Débarrassons-nous enfin des images hégéliano-religieuses de tragédies et de farces. Ce qui se passe à Gaza est une horreur politique voulue par un certain nombre de protagonistes qui ne sont soumis à aucun destin ni à aucune faute tragique, qui ne sont pas des héros et qui se gardent bien de toute démesure (d’où la chronicité dans l’horreur) — on est au plus loin de toute tragédie. Et c’est encore moins une farce, fut-elle sanglante (...)
Alors de quoi s’agit-il dans un tel système ? De la monstrueuse accélération d’une course à l’abîme commencée il y a 47 ans avec l’occupation de la Cisjordanie et de Gaza et poursuivie année après année par la colonisation continue de la Cisjordanie et l’emprisonnement progressif de Gaza. Or c’est là où le parallèle entre le gouvernement israélien et le gouvernement du Hamas s’arrête. Car une telle accélération a fait complètement basculer le poids de l’ambiguïté. (...)

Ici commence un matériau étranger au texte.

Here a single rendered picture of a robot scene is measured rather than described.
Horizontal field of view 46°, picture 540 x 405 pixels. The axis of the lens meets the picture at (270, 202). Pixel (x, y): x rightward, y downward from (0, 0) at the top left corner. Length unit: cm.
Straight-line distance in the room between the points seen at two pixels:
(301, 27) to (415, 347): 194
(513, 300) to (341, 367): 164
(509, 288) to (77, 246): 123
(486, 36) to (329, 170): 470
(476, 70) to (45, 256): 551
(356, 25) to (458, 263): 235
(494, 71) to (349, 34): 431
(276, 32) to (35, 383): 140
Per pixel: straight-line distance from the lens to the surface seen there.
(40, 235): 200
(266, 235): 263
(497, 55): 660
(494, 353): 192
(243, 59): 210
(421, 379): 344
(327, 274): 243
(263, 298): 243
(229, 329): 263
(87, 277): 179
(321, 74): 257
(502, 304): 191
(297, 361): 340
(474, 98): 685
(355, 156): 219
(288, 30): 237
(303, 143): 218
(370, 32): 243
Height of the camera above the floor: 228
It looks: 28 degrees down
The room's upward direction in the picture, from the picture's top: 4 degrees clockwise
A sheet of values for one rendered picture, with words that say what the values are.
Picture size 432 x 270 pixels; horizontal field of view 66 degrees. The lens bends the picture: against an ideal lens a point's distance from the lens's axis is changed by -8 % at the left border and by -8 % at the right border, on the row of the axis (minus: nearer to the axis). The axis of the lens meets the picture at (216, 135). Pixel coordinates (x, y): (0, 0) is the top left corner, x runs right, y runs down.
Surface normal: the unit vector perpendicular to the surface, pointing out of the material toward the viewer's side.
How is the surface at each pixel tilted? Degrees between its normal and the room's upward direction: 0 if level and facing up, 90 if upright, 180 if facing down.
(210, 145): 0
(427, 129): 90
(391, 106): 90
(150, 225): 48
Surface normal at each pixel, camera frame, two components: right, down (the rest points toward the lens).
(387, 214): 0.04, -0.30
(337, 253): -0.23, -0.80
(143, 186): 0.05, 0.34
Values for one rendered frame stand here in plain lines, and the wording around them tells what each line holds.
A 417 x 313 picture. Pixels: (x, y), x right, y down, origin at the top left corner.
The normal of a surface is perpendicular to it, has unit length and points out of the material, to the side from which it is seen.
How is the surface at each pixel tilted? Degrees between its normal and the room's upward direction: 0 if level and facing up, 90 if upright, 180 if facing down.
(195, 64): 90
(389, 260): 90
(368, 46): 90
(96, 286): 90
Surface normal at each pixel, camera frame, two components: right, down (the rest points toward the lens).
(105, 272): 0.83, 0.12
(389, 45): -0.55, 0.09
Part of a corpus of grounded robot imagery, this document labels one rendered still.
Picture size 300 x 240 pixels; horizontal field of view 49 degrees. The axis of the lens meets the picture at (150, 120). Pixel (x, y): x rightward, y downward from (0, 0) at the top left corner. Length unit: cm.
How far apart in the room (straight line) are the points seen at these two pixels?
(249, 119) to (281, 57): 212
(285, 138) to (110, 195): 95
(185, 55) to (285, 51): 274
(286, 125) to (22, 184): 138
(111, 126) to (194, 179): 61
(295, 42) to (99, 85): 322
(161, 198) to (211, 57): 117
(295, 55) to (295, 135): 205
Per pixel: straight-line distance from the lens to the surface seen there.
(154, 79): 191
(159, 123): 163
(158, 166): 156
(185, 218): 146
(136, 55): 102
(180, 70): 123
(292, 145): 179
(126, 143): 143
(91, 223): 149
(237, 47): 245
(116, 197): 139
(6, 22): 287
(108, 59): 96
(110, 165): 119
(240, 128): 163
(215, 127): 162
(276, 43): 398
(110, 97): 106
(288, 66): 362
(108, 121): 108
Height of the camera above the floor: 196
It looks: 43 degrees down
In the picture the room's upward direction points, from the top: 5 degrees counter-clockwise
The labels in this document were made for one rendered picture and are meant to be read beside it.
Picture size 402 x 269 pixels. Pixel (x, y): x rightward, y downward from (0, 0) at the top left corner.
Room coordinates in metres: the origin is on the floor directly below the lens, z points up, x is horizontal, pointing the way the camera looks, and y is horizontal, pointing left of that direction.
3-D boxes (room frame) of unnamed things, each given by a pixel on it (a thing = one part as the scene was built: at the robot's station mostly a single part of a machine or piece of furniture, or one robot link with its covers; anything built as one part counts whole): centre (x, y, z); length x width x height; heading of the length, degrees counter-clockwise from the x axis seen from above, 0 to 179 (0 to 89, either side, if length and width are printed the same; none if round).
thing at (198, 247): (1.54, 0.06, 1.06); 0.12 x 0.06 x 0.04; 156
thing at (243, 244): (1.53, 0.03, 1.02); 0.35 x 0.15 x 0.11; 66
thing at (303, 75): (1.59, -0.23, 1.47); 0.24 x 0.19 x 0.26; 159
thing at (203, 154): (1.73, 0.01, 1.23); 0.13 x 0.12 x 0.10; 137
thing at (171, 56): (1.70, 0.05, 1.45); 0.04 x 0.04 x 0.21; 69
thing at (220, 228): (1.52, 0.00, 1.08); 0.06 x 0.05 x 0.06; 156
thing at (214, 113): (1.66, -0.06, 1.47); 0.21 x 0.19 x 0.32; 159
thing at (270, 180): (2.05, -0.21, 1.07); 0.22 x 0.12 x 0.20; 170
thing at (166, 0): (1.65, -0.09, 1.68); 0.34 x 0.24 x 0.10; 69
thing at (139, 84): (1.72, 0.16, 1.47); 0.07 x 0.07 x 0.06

On ne peut à court terme que soutenir toutes les formes de pression pacifique sur Israël (condamnations, sanctions, boycotts, etc.) et à long terme rêver encore d’un Etat qui ne soit ni juif, ni islamique, mais proprement palestinien, c’est-à-dire territorial. Ce n’est là évidemment qu’un rêve improbable mais qui le sera de moins en moins plus on s’approchera de l’abîme, c’est-à-dire de la seule alternative qu’offre un jour ou l’autre toute situation d’occupation et d’enfermement violents — l’extermination pure et simple des Palestiniens ou leur absorption dans Israël, c’est-à-dire de facto la fin d’un Etat « juif ». A maints égards, c’est la seule consolation des courses à l’abîme : tant qu’on y court on peut encore se dire qu’on ne l’a pas atteinte et qu’avant la chute un ultime sursaut venu de l’intérieur ou de l’extérieur est encore possible.